L’ultima puntata di questa storia tipicamente italiana (l’ennesima) si è consumata poche ore fa. Guarda caso in coincidenza suo con il 27esimo anniversario.
Il procuratore della Repubblica di Reggio Calabria ha fatto sapere, infatti, che molto probabilmente – attenzione, certezze non ve ne sono – è stata ritrovata l’arma con cui sarebbe stato ammazzato il protagonista di tutto questo: Antonino Scopelliti.
Era il 9 agosto 1991. A Campo Calabro, proprio in provincia di Reggio Calabria, sono da poco passate le 17 quando sulla strada che dal mare porta al centro abitato si sentono esplodere due colpi di fucile. Quelli che non lasciano scampo al giudice di Cassazione.
Antonino Scopelliti, allora. Un giudice, certo. Ma sarebbe più giusto dire un magistrato che faceva davvero paura alla Mafia, alla ‘Ndrangheta e al terrorismo. Tanto che è convinzione comune che il suo assassinio è stato organizzato da entrambe le potentissime associazioni criminali.
Quell’uomo nato – incredibile coincidenza – proprio a Campo Calabro nel gennaio 1935, fin dall’inizio aveva un gran talento, passione e attenzione per il mondo della magistratura.
Già a 24 anni, infatti, è uno dei più giovani magistrati d’Italia. Diventato Sostituto procuratore alla Suprema Corte di Cassazione, a lui viene affidato il compito di rappresentare la pubblica accusa in tutti i maggiori processi per terrorismo o per crimini mafiosi. A partire dalla strage di piazza Fontana a Milano (1969), passando per il procedimento riguardante l’assassinio di Aldo Moro (1978), fino alla strage di piazza della Loggia a Brescia (1974), dell’Italicus (sempre 1974) e degli omicidi di Rocco Chinnici (1983) e Walter Tobagi (1980), sono più di 1.500 i processi seguiti da Scopelliti nel solo periodo passato in Cassazione.
Ma, paradossalmente, nonostante si trattino tutti di temi caldissimi, e quasi tutti irrisolti, non sono queste carte processuali a farlo diventare una delle Toghe più odiate d’Italia.
Altri fascicoli. “La sua sentenza di morte – ha raccontato Antonino Caponnetto oltre 20 anni fa – fu firmata quando accettò di sostenere l’accusa nel maxi processo in Cassazione contro la mafia palermitana”.

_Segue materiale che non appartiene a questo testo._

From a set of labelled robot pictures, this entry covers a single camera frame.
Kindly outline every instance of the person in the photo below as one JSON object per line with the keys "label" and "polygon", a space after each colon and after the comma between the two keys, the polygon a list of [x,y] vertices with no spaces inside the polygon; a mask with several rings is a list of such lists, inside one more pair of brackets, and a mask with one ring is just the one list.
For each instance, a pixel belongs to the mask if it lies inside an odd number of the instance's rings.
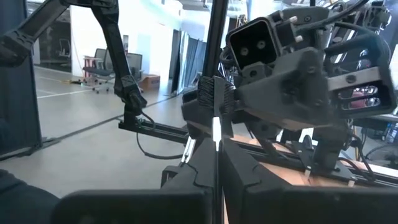
{"label": "person", "polygon": [[[0,149],[8,145],[9,128],[0,118]],[[59,198],[43,189],[28,185],[0,169],[0,223],[49,224]]]}

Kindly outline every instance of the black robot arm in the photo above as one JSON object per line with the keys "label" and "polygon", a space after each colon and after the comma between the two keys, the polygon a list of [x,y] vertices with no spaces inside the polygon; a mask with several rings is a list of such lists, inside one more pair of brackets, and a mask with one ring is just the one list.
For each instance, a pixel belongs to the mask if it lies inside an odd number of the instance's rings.
{"label": "black robot arm", "polygon": [[115,72],[114,91],[132,116],[141,114],[147,101],[131,75],[118,26],[117,0],[46,0],[19,27],[0,37],[0,66],[17,67],[30,55],[34,42],[69,6],[88,7],[101,25]]}

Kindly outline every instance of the gray floor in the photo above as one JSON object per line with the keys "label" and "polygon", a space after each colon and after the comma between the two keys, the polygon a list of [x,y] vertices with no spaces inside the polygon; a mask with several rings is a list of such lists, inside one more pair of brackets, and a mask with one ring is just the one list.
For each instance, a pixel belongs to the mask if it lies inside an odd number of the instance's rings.
{"label": "gray floor", "polygon": [[[71,79],[67,73],[36,68],[35,74],[43,136],[63,136],[123,113],[123,104],[111,93],[97,95],[89,87],[62,83]],[[145,92],[144,97],[153,104],[166,100],[166,93],[167,85],[163,85],[159,92]],[[177,97],[144,111],[158,123],[181,127],[185,123],[180,105],[181,98]],[[248,136],[242,125],[235,126],[234,132]],[[181,144],[149,136],[139,138],[143,148],[153,154],[183,151]],[[144,157],[135,133],[118,129],[118,122],[112,121],[29,157],[1,162],[0,169],[62,197],[82,189],[156,189],[164,167],[178,162]]]}

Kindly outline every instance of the black pole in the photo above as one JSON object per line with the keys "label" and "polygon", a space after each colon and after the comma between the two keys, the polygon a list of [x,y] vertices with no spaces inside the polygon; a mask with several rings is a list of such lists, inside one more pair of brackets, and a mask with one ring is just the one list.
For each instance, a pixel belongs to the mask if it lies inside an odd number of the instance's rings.
{"label": "black pole", "polygon": [[203,76],[212,77],[218,70],[221,38],[223,38],[227,10],[228,0],[213,0],[207,35],[206,54],[205,60],[203,61]]}

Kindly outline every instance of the cardboard box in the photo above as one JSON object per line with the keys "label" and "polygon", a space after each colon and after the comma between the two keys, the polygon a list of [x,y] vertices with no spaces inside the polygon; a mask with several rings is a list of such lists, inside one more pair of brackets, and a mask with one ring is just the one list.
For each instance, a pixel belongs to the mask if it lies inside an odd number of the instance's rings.
{"label": "cardboard box", "polygon": [[158,90],[160,87],[159,75],[142,75],[139,86],[145,90]]}

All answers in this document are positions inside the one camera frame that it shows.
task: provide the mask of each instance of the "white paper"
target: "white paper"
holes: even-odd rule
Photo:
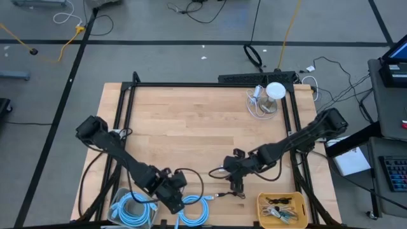
[[[328,146],[332,146],[345,138],[347,137],[332,139],[328,141]],[[342,155],[336,156],[333,160],[339,172],[343,176],[370,169],[370,165],[359,147],[356,147]]]

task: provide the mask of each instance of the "blue cable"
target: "blue cable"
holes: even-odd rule
[[[190,195],[187,196],[183,199],[183,202],[185,204],[187,203],[191,203],[196,201],[199,198],[198,195]],[[200,226],[202,224],[204,224],[209,217],[209,206],[208,203],[206,202],[206,200],[213,200],[214,197],[213,196],[203,196],[199,202],[201,202],[202,204],[202,214],[198,219],[188,219],[185,215],[184,215],[184,209],[178,212],[178,218],[177,218],[177,223],[175,225],[175,229],[178,229],[178,225],[179,225],[179,220],[181,220],[182,222],[184,222],[184,224],[186,226]]]
[[[148,201],[148,199],[140,193],[137,193],[134,191],[133,194],[134,194],[135,198],[139,201]],[[147,222],[148,222],[148,225],[151,225],[151,218],[150,218],[151,211],[150,210],[156,211],[157,205],[155,205],[154,203],[142,204],[144,206],[144,210],[143,210],[142,214],[136,215],[136,214],[132,214],[127,211],[126,205],[129,200],[135,202],[133,200],[131,193],[127,193],[120,199],[119,202],[113,204],[110,207],[113,210],[112,218],[117,218],[119,216],[119,218],[125,225],[131,226],[131,227],[140,227],[142,225],[145,225]]]

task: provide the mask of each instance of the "monitor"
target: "monitor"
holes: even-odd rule
[[[383,57],[379,70],[386,87],[407,88],[407,35]]]
[[[382,58],[386,63],[407,63],[407,35],[397,42]]]

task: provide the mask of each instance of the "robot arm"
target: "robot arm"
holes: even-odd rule
[[[119,134],[107,131],[107,123],[99,117],[90,116],[77,129],[76,137],[86,145],[95,145],[111,155],[126,168],[134,183],[148,195],[156,195],[175,214],[184,208],[180,189],[187,185],[183,172],[171,176],[169,168],[158,170],[152,165],[138,162],[128,154]]]
[[[301,152],[311,151],[318,138],[330,140],[346,130],[348,123],[336,110],[328,109],[317,115],[307,127],[277,143],[264,144],[250,152],[245,157],[241,149],[234,149],[235,156],[227,156],[223,162],[223,169],[230,173],[231,190],[242,193],[244,189],[243,177],[252,173],[262,173],[277,164],[284,152],[296,149]]]

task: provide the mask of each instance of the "wooden table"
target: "wooden table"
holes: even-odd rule
[[[97,115],[113,126],[121,83],[106,83],[100,100]],[[304,127],[316,116],[315,106],[309,85],[295,85],[298,112],[301,126]],[[200,173],[205,183],[205,195],[213,195],[230,190],[226,180],[213,179],[208,171],[223,164],[234,148],[249,151],[266,142],[278,142],[286,137],[284,118],[279,102],[279,113],[271,120],[253,118],[245,105],[246,88],[198,88],[198,87],[137,87],[130,128],[134,131],[127,139],[126,150],[134,158],[159,169],[186,167]],[[292,129],[294,118],[287,98]],[[325,153],[322,144],[315,150]],[[88,150],[84,169],[95,158],[97,152]],[[275,182],[264,181],[255,175],[244,178],[246,199],[225,196],[209,202],[209,225],[252,226],[257,221],[256,199],[260,192],[284,193],[295,191],[289,153],[283,156],[282,174]],[[328,162],[321,156],[309,154],[308,162],[315,195],[332,217],[341,221],[332,184]],[[83,211],[93,202],[100,191],[106,155],[98,159],[90,168],[83,185]],[[278,165],[264,173],[265,177],[275,177]],[[200,193],[200,182],[196,175],[184,171],[188,185],[185,195]],[[128,187],[125,170],[121,172],[120,187]],[[106,219],[110,194],[106,196],[102,219]],[[78,218],[78,196],[71,219]],[[197,218],[201,205],[189,205],[186,214]],[[166,219],[174,225],[177,215],[172,215],[160,205],[156,223]]]

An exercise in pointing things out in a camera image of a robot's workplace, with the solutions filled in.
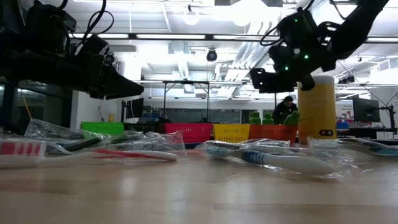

Già, quel Maxiprocesso, messo in piedi da Giovanni Falcone e Paolo Borsellino, che nel 1987 ha condannato all’ergastolo molti esponenti di Cosa Nostra, che aveva superato il secondo grado di giudizio – le pene sono state molto più leggere – e che doveva superare l’ostacolo della Cassazione. L’ultimo gradino.
Quello decisivo.
Antonino Scopelliti avrebbe dovuto rappresentare la pubblica accusa contro la mafia siciliana, ma è ucciso in Calabria, terra di ’ndrangheta. E difficilmente Cosa Nostra avrebbe potuto uccidere un giudice di Cassazione senza il permesso, la collaborazione, della ’ndrangheta.
Cosa accade, allora? Leggiamo bene queste parole: “È difficilmente contestabile che le organizzazioni mafiose (Cosa Nostra siciliana e ’ndrangheta calabrese) probabilmente sono molto più collegate tra di loro di quanto si affermi ufficialmente e che le stesse non soltanto ben conoscono il funzionamento della macchina statale, ma non hanno esitazioni a colpire chicchessia, ove ne ritengano l’opportunità”. A scriverle, su “La Stampa” del 17 agosto 1991, quindi otto giorni dopo l’omicidio, è stato Giovanni Falcone, all’epoca a Roma a dirigere l’ufficio Affari penali.
Facilissimo, allora, intuire cosa sia successo. Una morte decisa a tavolino da più mani e più menti.
Il paradosso, però, è proprio questo. Nonostante si sappiano i motivi, il contesto, i perché, il dove, dopo 27 anni sono ancora sconosciuti i mandanti e gli esecutori materiali.
Nel 1996, infatti, il tribunale di Reggio Calabria ha condannato all’ergastolo Salvatore Riina e i suoi sodali come mandanti dell’omicidio, ma due anni più tardi i giudici della Corte d’Appello hanno ribaltato il giudizio, assolvendo tutti gli imputati e lasciando il delitto ancora oggi impunito.